No. Maryland law does not require employers to pay out unused accrued sick leave upon termination, resignation, or layoff. This is a key difference from accrued vacation pay (which must be paid out if the employer's policy treats it as a wage). Sick leave ends at separation.
However, if an employer's own policy promises sick leave payout upon separation (some companies do this to attract employees), that policy becomes a binding commitment. The employer must honor it.

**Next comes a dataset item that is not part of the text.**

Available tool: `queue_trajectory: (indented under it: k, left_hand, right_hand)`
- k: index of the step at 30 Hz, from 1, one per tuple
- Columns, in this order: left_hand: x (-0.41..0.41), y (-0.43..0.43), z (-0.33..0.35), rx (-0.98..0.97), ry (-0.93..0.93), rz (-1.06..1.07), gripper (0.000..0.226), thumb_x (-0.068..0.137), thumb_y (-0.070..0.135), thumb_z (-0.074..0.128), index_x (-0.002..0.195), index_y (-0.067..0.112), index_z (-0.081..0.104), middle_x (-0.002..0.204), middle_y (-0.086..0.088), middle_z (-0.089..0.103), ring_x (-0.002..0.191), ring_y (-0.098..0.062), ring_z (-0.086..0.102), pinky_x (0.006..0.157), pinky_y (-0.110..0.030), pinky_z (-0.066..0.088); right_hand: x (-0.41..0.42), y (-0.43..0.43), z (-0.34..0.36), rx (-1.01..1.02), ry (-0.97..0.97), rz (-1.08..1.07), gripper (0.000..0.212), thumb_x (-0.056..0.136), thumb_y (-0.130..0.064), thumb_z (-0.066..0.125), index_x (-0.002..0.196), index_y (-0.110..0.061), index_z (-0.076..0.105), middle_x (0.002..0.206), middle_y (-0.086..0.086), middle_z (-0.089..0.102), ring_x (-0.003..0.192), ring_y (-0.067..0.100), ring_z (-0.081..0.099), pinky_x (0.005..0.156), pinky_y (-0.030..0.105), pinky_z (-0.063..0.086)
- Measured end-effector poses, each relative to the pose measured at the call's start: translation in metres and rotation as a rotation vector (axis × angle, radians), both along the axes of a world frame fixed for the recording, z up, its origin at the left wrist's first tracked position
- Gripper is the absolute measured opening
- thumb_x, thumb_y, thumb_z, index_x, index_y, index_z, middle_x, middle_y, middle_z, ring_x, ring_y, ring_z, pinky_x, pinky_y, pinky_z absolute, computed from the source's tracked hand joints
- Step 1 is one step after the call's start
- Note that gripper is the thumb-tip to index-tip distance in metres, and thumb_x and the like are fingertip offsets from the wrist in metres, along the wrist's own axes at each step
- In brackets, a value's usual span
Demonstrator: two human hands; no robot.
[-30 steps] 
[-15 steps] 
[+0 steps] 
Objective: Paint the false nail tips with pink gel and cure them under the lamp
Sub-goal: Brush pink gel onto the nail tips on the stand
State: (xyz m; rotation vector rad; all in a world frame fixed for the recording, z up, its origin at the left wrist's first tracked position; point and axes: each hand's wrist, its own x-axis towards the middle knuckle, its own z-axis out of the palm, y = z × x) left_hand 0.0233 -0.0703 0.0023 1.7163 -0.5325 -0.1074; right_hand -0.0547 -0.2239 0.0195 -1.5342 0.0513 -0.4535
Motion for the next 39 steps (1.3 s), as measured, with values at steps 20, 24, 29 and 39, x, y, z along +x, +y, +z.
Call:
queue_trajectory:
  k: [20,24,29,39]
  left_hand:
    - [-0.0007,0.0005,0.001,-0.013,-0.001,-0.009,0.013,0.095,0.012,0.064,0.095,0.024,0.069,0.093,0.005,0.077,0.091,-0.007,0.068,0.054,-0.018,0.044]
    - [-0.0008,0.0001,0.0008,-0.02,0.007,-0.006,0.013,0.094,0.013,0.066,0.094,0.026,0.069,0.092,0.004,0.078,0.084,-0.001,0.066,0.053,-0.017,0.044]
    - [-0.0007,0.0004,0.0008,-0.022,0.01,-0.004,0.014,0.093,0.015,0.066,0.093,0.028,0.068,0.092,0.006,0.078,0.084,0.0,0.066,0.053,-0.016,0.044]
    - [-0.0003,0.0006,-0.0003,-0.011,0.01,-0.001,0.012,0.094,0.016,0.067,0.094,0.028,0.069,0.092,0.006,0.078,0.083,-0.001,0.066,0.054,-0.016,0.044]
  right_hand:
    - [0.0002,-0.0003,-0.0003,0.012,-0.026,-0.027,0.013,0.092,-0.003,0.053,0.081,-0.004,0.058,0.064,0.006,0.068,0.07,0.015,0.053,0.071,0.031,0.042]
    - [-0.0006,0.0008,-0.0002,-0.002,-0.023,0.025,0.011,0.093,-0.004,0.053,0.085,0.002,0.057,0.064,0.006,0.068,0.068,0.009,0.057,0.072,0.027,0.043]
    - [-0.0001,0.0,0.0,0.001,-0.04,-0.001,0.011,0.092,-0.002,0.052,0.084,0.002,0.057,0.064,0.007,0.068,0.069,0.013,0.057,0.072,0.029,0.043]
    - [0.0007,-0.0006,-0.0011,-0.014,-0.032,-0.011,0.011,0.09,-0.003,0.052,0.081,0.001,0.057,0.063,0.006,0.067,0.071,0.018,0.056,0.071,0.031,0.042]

An employer cannot retroactively eliminate a sick-leave payout promise for leave already accrued.
For a broader understanding of how Maryland's leave laws interact with final pay obligations, see the Maryland Meal and Rest Break Laws article in this dossier.
Disclaimer: This article provides general information about the Maryland Healthy Working Families Act. Employment situations are fact-specific. Consult a licensed Maryland employment attorney for advice tailored to your situation.